Depois do Níger, segundo maior produtor de urânio do planeta, temos Bangladesh, segundo maior exportador mundial de roupas, com uma densidade demográfica de 1.140 habitantes por quilômetro quadrado, muitos dos quais famintos, desesperançosos e reféns da indústria que move seu país — ou, pelo menos, as camadas mais ricas dele. É ali que conhecemos Amena, a mãe que dá um dos testemunhos mais aterradores de “A Fome”: quando não há o que dar de comer para os filhos, põe água para ferver e acrescenta pedras ou galhos. “Então as crianças percebem que estou cozinhando alguma coisa e eu lhes digo que vai demorar um pouquinho, que durmam um pouco, que depois as acordo.
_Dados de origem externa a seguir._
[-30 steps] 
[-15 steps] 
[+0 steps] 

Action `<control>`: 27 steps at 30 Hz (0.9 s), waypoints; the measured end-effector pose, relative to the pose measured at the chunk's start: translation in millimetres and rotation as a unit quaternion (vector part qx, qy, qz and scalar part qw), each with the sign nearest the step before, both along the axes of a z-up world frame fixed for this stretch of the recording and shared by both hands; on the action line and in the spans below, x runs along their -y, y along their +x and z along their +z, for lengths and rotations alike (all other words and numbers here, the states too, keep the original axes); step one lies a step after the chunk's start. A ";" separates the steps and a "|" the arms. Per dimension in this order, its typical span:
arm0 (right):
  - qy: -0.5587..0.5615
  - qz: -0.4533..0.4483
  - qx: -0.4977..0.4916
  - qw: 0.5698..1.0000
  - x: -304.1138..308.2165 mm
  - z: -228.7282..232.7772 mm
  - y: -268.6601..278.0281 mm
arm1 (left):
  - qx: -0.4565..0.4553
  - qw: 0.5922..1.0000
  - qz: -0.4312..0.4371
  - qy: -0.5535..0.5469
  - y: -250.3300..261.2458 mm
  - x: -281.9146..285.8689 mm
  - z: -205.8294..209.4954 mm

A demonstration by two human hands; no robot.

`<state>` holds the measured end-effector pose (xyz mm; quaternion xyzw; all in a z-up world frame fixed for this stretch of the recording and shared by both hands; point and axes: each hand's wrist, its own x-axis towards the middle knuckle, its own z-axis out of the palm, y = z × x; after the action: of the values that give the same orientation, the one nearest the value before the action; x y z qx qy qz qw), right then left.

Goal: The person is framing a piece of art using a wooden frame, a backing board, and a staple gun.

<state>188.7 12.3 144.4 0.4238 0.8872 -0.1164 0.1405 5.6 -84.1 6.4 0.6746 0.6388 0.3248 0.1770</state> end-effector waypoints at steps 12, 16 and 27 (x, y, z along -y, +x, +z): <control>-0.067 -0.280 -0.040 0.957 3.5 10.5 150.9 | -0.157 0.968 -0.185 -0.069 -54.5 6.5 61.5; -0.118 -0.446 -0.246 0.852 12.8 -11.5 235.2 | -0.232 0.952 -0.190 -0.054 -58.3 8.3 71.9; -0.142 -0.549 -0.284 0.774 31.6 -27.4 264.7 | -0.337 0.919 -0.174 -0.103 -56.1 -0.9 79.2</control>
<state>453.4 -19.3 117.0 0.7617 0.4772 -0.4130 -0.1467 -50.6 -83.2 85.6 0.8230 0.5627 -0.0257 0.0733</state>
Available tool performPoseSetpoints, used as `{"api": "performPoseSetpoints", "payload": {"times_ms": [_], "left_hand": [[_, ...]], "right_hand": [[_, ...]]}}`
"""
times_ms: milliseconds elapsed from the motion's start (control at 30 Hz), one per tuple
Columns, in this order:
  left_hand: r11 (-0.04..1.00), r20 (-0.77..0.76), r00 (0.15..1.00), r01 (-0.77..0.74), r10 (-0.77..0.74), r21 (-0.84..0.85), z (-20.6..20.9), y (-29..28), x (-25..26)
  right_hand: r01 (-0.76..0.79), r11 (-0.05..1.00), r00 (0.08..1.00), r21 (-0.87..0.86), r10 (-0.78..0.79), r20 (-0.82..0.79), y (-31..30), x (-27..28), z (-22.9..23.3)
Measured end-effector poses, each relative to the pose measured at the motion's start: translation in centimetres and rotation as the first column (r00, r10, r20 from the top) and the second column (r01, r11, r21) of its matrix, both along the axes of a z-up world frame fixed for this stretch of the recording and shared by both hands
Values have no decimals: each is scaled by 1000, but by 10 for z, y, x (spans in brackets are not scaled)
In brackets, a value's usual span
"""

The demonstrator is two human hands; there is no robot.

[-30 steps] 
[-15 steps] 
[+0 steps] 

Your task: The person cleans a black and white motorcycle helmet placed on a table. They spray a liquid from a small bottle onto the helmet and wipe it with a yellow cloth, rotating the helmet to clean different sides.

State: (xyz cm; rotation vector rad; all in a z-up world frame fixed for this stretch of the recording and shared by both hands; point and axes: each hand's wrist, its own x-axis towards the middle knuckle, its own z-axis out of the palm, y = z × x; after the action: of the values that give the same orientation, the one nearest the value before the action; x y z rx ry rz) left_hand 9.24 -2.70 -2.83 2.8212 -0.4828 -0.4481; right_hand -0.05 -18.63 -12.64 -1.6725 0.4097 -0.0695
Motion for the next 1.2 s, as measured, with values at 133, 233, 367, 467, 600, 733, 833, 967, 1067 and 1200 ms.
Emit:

E então dormem mais tranquilas. Enquanto isso, na Argentina, um lixão periodicamente abre as portas para pessoas que buscam frenéticas qualquer coisa que sirva para ser revendida ou reaproveitada… ou comida. E, por falar em lixão, adivinha onde vai parar 30% do que se compra nos supermercados da Espanha?
A narrativa de Caparrós não nos poupa dos detalhes mais assustadores e comoventes; inquietantes e difíceis de acreditar, compreender e aceitar. Ao nos apresentar personagens, de carne e osso e nome, o autor confere identidade às estatísticas; humanidade a pessoas tratadas como números. É daquelas leituras capazes de mudar a maneira como enxergamos a desigualdade. Nem sempre o que está longe dos olhos permanece longe do coração. “A Fome” é um livro árido, desértico, difícil de engolir; como um comprimido que desce pela garganta deixando um gosto ruim na boca.

TRECHO:

“Este é um livro sobre a feiura, a mais extrema que posso conceber. Este é um livro sobre o asco — que deveríamos ter pelo que fizemos e que, ao tê-lo, deveríamos ter por não tê-lo.
Calado, o asco se acumula.
Somos nada, tão pouquinha coisa: suspiros na curta vida de um penhasco perdido em um sistema solar ínfimo em uma galáxia igual a milhões e milhões. Quando o sabemos — quando nos descuidamos e pensamos —, talvez a resposta mais razoável a essa comprovação seja aceitar nosso destino e nos concentrar no menor: nós mesmos, nossas vidas, o pouco com que escolhemos e aceitamos rodeá-las. É uma possibilidade e até parece lógica. Mas talvez a melhor resposta a tanta pequenez seja se fazer de bobo e ignorá-la — e pensar o maior que nossa ínfima escala nos permita.”

SOBRE O AUTOR:

Martín Caparrós nasceu em Buenos Aires, em 1957, formou-se em História em Paris, viveu em Madri e Nova York, dirigiu revistas literárias e de culinária, percorreu meio mundo, traduziu Voltaire, Shakespeare e Quevedo. Ganhou os prêmios Planeta Latinoamérica, Rei da Espanha, Herralde de Romance e uma bolsa da Fundação Guggenheim. É autor de cerca trinta livros.